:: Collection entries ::
···

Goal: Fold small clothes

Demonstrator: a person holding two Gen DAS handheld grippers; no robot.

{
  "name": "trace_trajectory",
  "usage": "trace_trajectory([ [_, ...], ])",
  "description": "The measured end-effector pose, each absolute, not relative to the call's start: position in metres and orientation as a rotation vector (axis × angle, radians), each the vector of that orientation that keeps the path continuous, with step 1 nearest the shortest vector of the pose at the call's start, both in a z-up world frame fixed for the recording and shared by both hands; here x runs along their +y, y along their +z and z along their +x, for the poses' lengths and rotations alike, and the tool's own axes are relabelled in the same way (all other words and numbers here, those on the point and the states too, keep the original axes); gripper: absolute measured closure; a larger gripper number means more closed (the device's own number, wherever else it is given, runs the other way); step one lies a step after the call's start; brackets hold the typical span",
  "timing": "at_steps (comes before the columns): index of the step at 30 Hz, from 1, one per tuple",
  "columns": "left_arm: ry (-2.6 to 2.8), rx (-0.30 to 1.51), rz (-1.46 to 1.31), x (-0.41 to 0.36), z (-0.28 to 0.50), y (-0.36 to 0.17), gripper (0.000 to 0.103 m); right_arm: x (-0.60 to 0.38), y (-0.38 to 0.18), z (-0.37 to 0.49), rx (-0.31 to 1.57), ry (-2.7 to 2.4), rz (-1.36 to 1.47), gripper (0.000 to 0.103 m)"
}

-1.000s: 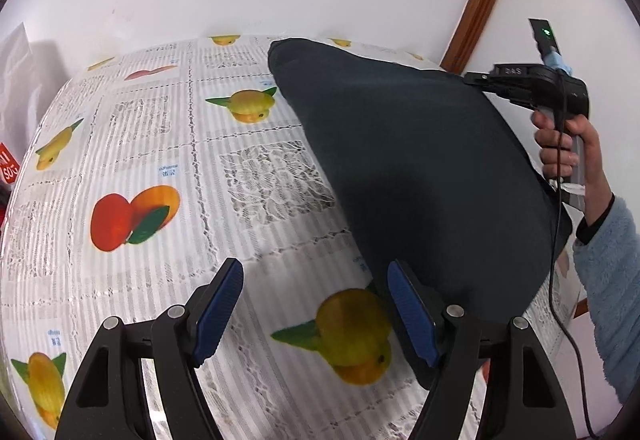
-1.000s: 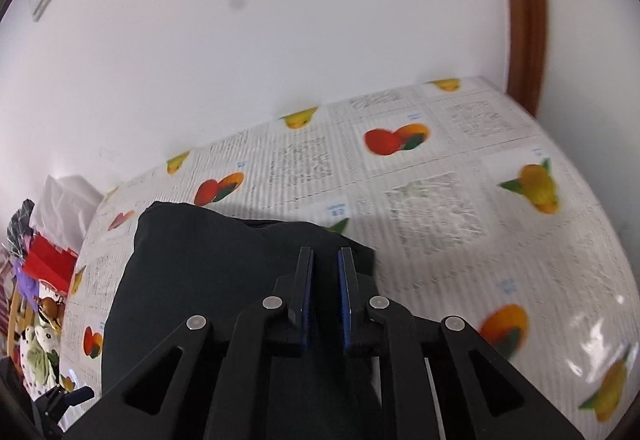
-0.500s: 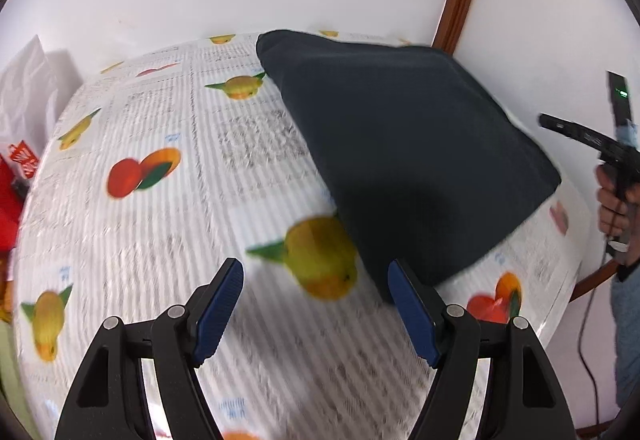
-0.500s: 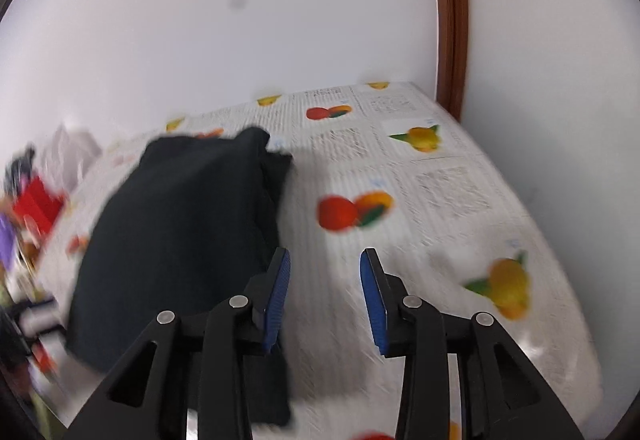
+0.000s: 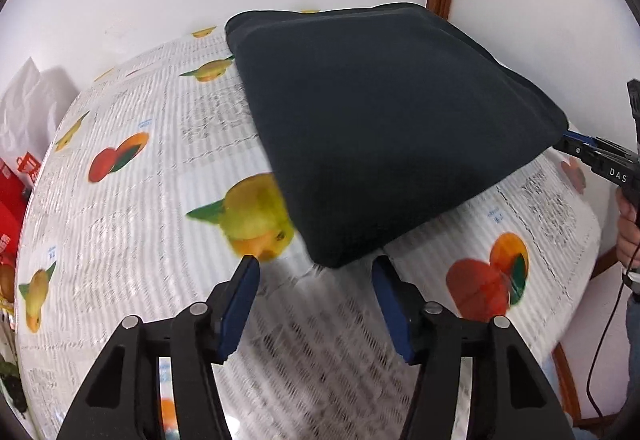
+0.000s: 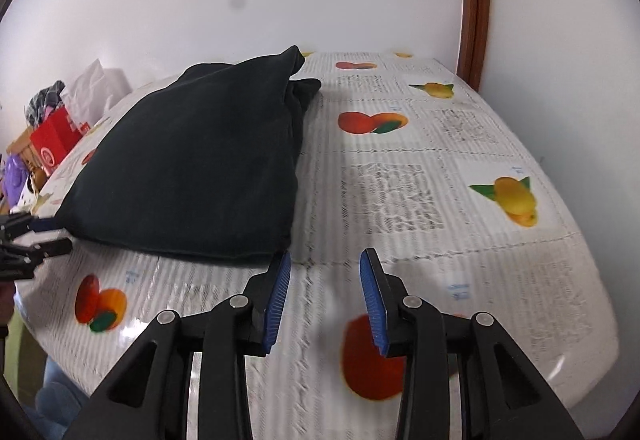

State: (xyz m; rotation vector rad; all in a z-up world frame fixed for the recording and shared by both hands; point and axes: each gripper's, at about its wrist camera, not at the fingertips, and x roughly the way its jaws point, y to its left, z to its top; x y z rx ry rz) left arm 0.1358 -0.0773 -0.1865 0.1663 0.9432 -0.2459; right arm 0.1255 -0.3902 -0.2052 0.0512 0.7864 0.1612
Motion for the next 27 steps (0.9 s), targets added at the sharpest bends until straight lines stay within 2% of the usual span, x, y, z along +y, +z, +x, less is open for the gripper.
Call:
trace_trajectory([
  [4, -0.238, 0.926, 0.096, -0.074, 0.143, -0.187, 0.06, -0.382, -0.211, 0.131, 0.797, 0.211, 0.103, 0.067],
  [6, -0.249, 0.928, 0.056, -0.071, 0.145, -0.187, 0.068, -0.378, -0.214, 0.136, 0.807, 0.227, 0.125, 0.071],
  [7, -0.261, 0.926, 0.037, -0.07, 0.147, -0.187, 0.072, -0.376, -0.215, 0.137, 0.808, 0.231, 0.133, 0.076],
  [8, -0.275, 0.927, 0.028, -0.07, 0.147, -0.187, 0.077, -0.373, -0.216, 0.14, 0.816, 0.247, 0.148, 0.089],
  [9, -0.274, 0.924, 0.025, -0.07, 0.148, -0.187, 0.079, -0.371, -0.217, 0.141, 0.822, 0.264, 0.166, 0.095],
  [12, -0.272, 0.901, 0.014, -0.067, 0.147, -0.185, 0.085, -0.364, -0.214, 0.146, 0.813, 0.242, 0.167, 0.096],
  [27, -0.176, 0.921, -0.079, 0.006, 0.166, -0.179, 0.09, -0.285, -0.208, 0.196, 0.825, 0.276, 0.168, 0.096],
])
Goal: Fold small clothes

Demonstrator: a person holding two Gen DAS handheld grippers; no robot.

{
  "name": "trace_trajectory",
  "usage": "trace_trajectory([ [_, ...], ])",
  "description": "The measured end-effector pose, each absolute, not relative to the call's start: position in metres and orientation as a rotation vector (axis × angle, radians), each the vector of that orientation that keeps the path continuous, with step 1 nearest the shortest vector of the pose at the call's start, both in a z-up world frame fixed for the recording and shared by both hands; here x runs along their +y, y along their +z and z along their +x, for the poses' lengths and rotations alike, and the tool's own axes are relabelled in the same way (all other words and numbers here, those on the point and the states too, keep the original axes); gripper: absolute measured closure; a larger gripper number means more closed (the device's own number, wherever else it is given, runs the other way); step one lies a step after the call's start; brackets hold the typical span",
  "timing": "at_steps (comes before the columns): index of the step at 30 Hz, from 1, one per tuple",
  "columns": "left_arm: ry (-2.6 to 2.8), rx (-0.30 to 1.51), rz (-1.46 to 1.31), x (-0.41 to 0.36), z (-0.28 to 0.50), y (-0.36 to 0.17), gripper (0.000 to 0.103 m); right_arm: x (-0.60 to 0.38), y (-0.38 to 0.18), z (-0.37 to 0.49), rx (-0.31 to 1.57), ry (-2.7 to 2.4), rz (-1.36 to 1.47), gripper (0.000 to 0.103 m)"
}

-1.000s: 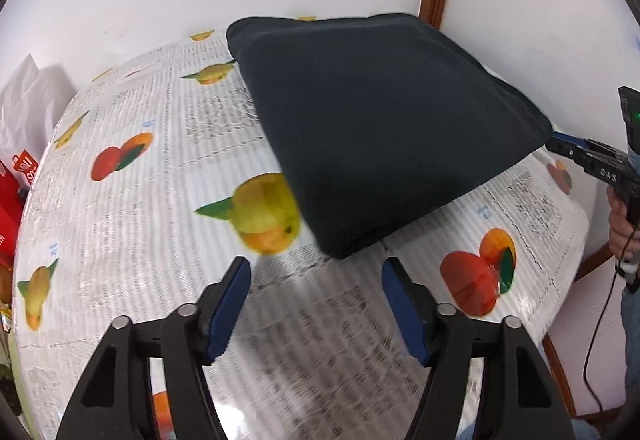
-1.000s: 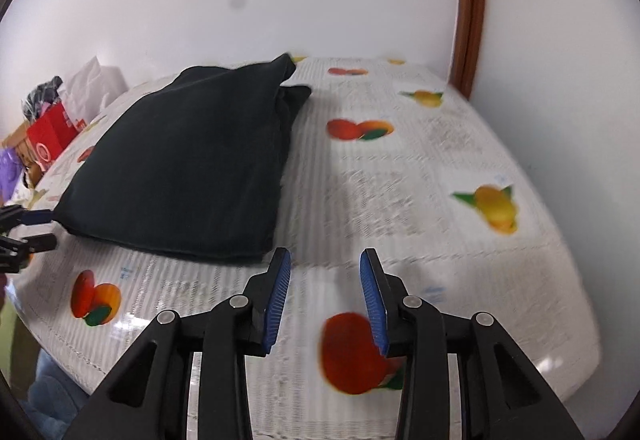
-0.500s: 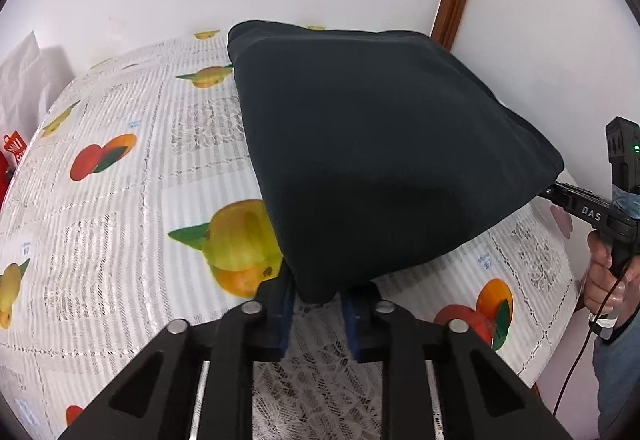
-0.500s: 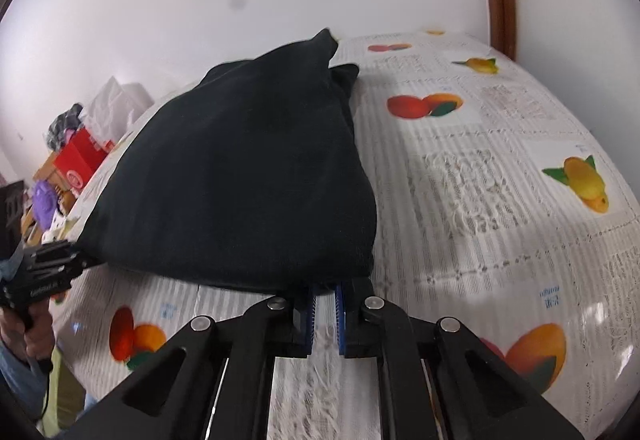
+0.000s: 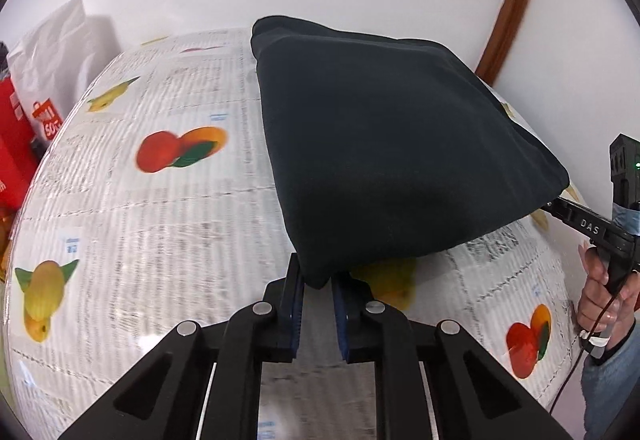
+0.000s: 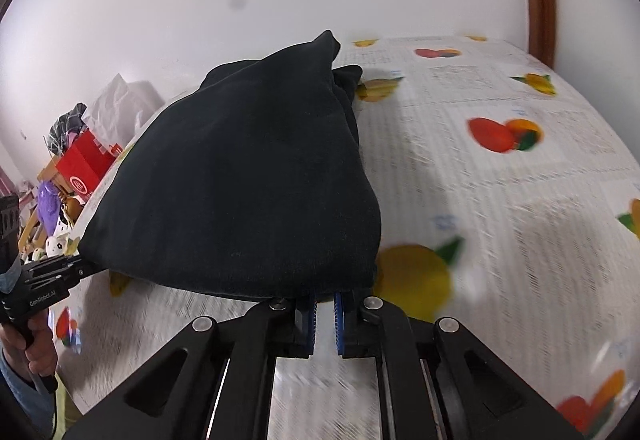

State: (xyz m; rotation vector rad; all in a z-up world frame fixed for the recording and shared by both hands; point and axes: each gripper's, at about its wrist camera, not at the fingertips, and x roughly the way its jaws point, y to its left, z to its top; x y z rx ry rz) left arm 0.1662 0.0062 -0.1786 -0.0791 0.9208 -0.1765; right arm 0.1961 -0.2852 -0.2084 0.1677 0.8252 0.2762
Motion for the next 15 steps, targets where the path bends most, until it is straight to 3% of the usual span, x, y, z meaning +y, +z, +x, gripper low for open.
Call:
trace_trajectory([
  [6, -0.22, 0.931, -0.104, 0.016, 0.168, -0.178, 0.087, -0.286, -0.198, 0.18, 0.806, 0.231, 0.146, 0.089],
  [12, -0.211, 0.892, -0.047, 0.01, 0.167, -0.179, 0.074, -0.321, -0.171, 0.15, 0.747, 0.23, 0.129, 0.074],
  [14, -0.207, 0.89, -0.041, 0.009, 0.17, -0.179, 0.073, -0.324, -0.158, 0.154, 0.721, 0.236, 0.137, 0.059],
  [15, -0.206, 0.895, -0.047, 0.009, 0.173, -0.18, 0.073, -0.322, -0.152, 0.163, 0.713, 0.226, 0.136, 0.058],
])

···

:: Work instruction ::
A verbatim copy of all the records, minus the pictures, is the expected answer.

:: Answer to this exercise ::
Goal: Fold small clothes

Demonstrator: a person holding two Gen DAS handheld grippers; no robot.

{
  "name": "trace_trajectory",
  "usage": "trace_trajectory([ [_, ...], ])",
  "description": "The measured end-effector pose, each absolute, not relative to the call's start: position in metres and orientation as a rotation vector (axis × angle, radians), each the vector of that orientation that keeps the path continuous, with step 1 nearest the shortest vector of the pose at the call's start, both in a z-up world frame fixed for the recording and shared by both hands; here x runs along their +y, y along their +z and z along their +x, for the poses' lengths and rotations alike, and the tool's own axes are relabelled in the same way (all other words and numbers here, those on the point and the states too, keep the original axes); gripper: absolute measured closure; a larger gripper number means more closed (the device's own number, wherever else it is given, runs the other way); step one lies a step after the call's start; brackets hold the typical span",
  "timing": "at_steps (comes before the columns): index of the step at 30 Hz, from 1, one per tuple",
  "columns": "left_arm: ry (-2.6 to 2.8), rx (-0.30 to 1.51), rz (-1.46 to 1.31), x (-0.41 to 0.36), z (-0.28 to 0.50), y (-0.36 to 0.17), gripper (0.000 to 0.103 m); right_arm: x (-0.60 to 0.38), y (-0.38 to 0.18), z (-0.37 to 0.49), rx (-0.31 to 1.57), ry (-2.7 to 2.4), rz (-1.36 to 1.47), gripper (0.000 to 0.103 m)"
}

-1.000s: 
-1.000s: 
-0.500s: 
-0.500s: 
+0.000s: 
+0.000s: 

State: (xyz m; rotation vector rad; all in a z-up world frame fixed for the recording and shared by both hands; point and axes: each gripper's, at about its wrist camera, not at the fingertips, and x roughly the way its jaws point, y to its left, z to its top; x y z rx ry rz) left arm 0.1358 -0.0773 -0.1865 0.1663 0.9432 -0.2459; right arm 0.1255 -0.3902 -0.2052 0.0512 0.7864 0.1612
Motion for the next 27 steps (0.9 s), targets added at the sharpest bends until straight lines stay within 2% of the usual span, x, y, z along +y, +z, +x, less is open for the gripper.
Call:
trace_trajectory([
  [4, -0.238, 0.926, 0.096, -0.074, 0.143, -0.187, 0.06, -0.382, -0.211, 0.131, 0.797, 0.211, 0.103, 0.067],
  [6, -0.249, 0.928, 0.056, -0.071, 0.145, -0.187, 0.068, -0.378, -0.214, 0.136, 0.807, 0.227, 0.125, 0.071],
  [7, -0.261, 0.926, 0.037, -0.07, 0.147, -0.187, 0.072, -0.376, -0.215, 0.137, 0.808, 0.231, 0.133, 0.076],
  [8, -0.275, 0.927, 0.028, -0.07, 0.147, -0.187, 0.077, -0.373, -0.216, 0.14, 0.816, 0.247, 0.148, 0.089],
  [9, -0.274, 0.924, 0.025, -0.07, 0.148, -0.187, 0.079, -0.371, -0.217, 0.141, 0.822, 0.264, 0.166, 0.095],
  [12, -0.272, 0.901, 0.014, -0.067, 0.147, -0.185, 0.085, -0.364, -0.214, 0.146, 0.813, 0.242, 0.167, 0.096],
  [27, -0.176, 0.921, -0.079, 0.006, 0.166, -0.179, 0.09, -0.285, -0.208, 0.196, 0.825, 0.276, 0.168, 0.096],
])
Goal: Fold small clothes

Demonstrator: a person holding two Gen DAS handheld grippers; no robot.

{
  "name": "trace_trajectory",
  "usage": "trace_trajectory([ [_, ...], ])",
  "description": "The measured end-effector pose, each absolute, not relative to the call's start: position in metres and orientation as a rotation vector (axis × angle, radians), each the vector of that orientation that keeps the path continuous, with step 1 nearest the shortest vector of the pose at the call's start, both in a z-up world frame fixed for the recording and shared by both hands; here x runs along their +y, y along their +z and z along their +x, for the poses' lengths and rotations alike, and the tool's own axes are relabelled in the same way (all other words and numbers here, those on the point and the states too, keep the original axes); gripper: absolute measured closure; a larger gripper number means more closed (the device's own number, wherever else it is given, runs the other way); step one lies a step after the call's start; brackets hold the typical span",
  "timing": "at_steps (comes before the columns): index of the step at 30 Hz, from 1, one per tuple",
  "columns": "left_arm: ry (-2.6 to 2.8), rx (-0.30 to 1.51), rz (-1.46 to 1.31), x (-0.41 to 0.36), z (-0.28 to 0.50), y (-0.36 to 0.17), gripper (0.000 to 0.103 m); right_arm: x (-0.60 to 0.38), y (-0.38 to 0.18), z (-0.37 to 0.49), rx (-0.31 to 1.57), ry (-2.7 to 2.4), rz (-1.36 to 1.47), gripper (0.000 to 0.103 m)"
}

-1.000s: 
-1.000s: 
-0.500s: 
-0.500s: 
+0.000s: 
+0.000s: 

State: (xyz m; rotation vector rad; all in a z-up world frame fixed for the recording and shared by both hands; point and axes: each gripper's, at about its wrist camera, not at the fingertips, and x roughly the way its jaws point, y to its left, z to its top; x y z rx ry rz) left arm 0.1662 0.0062 -0.1786 -0.0791 0.9208 -0.1765; right arm 0.1961 -0.2852 -0.2084 0.1677 0.8252 0.2762
Motion for the next 15 steps, targets where the path bends most, until it is straight to 3% of the usual span, x, y, z meaning +y, +z, +x, gripper low for open.
Call:
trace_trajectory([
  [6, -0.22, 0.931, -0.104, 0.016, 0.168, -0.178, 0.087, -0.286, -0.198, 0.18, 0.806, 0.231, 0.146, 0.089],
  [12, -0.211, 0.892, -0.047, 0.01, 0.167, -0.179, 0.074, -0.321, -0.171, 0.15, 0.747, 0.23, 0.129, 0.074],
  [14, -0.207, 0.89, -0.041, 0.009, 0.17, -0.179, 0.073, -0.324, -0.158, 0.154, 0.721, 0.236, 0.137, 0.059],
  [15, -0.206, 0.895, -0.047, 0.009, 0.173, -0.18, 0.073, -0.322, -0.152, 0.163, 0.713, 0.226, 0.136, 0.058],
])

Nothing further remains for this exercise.